Researchers at the Grupo Avance laboratory in Chile have developed a substance which may be capable of repelling the Aedes aegypti mosquito and interrupting its reproductive cycle, helping to reduce the transmission of the Zika virus and dengue fever. According to reports, biochemist Mario Reyes created a compound which he says could be added to detergent for washing clothes, and this way would protect individuals from being bitten by the mosquito.

Reyes said of his creation that the compound was not planned, but came about by joining elements used in other experiments at the Grupo Avance laboratories in the north of Santiago. These elements in the mix include graphene, a substance which prevents the mosquito from passing through a substance, copper powder, an anti-bacterial, and lactone, a natural non-toxic insecticide. By adding this special mix to detergent in a simple clothes wash, an individual could be protected from the mosquito for up to a day.

"It came from the idea of looking for an alternative which could be used, but not as an ordinary, common repellant.

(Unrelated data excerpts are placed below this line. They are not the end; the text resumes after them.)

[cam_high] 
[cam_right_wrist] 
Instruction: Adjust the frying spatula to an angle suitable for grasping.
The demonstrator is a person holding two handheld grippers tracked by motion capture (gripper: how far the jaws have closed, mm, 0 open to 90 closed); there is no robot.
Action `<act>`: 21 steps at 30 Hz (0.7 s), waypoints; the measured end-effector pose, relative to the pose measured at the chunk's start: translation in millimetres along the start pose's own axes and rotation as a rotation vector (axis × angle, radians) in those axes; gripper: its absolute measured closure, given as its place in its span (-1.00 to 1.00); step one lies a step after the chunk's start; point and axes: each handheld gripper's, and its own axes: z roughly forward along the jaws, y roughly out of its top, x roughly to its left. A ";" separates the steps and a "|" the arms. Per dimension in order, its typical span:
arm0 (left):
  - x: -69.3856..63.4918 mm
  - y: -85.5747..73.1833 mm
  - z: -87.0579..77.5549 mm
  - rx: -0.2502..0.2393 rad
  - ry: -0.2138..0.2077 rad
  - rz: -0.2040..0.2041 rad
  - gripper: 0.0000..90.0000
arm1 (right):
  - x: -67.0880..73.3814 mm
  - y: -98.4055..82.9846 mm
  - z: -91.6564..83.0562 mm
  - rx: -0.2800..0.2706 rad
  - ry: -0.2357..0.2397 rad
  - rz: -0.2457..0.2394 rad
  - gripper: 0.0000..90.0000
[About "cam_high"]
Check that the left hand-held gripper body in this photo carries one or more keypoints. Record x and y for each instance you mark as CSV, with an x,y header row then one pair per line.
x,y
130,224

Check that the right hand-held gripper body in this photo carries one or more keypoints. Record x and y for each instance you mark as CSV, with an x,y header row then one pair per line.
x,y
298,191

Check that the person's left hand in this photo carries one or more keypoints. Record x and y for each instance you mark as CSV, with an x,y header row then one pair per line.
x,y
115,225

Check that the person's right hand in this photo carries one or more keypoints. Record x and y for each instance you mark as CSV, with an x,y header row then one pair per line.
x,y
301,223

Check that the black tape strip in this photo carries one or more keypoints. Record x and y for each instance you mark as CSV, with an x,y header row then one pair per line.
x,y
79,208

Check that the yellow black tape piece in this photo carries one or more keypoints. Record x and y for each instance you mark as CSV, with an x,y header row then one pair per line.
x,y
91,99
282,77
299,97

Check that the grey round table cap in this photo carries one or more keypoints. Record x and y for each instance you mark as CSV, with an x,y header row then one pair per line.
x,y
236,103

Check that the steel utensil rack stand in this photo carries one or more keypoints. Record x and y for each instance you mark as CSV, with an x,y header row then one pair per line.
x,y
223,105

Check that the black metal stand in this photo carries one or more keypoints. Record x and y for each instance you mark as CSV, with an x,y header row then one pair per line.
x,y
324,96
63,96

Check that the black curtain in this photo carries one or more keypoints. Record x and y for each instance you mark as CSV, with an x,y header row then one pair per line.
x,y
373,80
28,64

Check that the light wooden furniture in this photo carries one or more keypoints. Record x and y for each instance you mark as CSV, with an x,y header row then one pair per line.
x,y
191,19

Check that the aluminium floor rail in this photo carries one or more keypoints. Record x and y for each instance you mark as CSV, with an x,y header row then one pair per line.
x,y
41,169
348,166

Multiple applications are required and with these multiple applications we can see adverse reactions on users. Also, the person who forgets to apply it then coverage is immediately lowered. With this it's like putting on a halo because it emits this components, specifically lactone, which allows for stability but does not destroy clothes of daily use," said medical toxicologist, Laura Borgel.

In order to lay its eggs, the female mosquito needs the blood of a mammal. If the number of mosquito bites is significantly reduced, therefore, the mosquito population could be prevented from reproducing. Researchers believe if this "biological barrier" was used on a wide scale, it could significantly stem the proliferation of the mosquito, responsible for carrying chikungunya, dengue and Zika, which the World Health Organisation (WHO) said on February 1 had caused an international health emergency.

The substance must undergo further testing before being approved for public use but researchers say it could be ready for the market immediately.